With more mature reflection, I am no longer certain about that proposition “life is a mystery.”
Life is mysterious.
That may be a better proposition although not what I heard or read -- I don’t think. One thing is certain, if you can believe what I wish to say to you: through her art Vera Greenwood does make me laugh.
Somewhere in his collection of stories In Dreams Begin Responsibilities, Delmore Schwartz has his narrator observe about a character something which has often seemed to me a truth; and truths, it seems to me, are hard come by. Good ones, anyway, and, believe me, this is a good one.
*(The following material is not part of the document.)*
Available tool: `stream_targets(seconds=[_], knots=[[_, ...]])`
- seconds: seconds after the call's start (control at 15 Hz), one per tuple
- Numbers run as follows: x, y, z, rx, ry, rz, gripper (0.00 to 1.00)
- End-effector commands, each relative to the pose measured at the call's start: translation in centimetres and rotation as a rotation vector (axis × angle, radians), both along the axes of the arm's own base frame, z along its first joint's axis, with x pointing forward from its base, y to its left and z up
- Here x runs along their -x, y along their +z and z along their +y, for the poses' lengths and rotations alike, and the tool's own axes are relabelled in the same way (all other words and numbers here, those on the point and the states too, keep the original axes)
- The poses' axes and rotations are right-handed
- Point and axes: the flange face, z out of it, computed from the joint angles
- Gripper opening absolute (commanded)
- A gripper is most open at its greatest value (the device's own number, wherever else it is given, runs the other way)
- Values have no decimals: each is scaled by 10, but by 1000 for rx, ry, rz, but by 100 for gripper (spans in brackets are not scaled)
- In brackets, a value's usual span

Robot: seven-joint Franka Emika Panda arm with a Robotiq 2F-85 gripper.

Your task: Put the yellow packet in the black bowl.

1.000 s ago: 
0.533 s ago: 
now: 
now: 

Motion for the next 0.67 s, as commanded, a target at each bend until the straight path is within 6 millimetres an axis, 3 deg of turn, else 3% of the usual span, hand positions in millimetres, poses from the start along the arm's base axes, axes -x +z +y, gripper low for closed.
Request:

“A visit was a complicated act for him.”
John Murchie, a writer and artist living in Upper Sackville, New Brunswick, was born and grew up in a small, New Jersey town near New York City which makes it possible that his work is about nothing,
although sometimes it is humourous. He has visited Calgary once.
Born in Calgary in 1954, Ottawa-based artist Vera Greenwood lives and works in Hull, Quebec. A graduate of the Alberta College of Art and Concordia University, Greenwood’s training in printmaking has expanded to included mixed media installations. Her work has been widely exhibited across Canada and in England, which include The Ottawa Art Gallery, Ottawa, On.; The Southern Alberta Art Gallery, Lethbridge, Ab.; and The Beg Peg Gallery, Birmington, UK.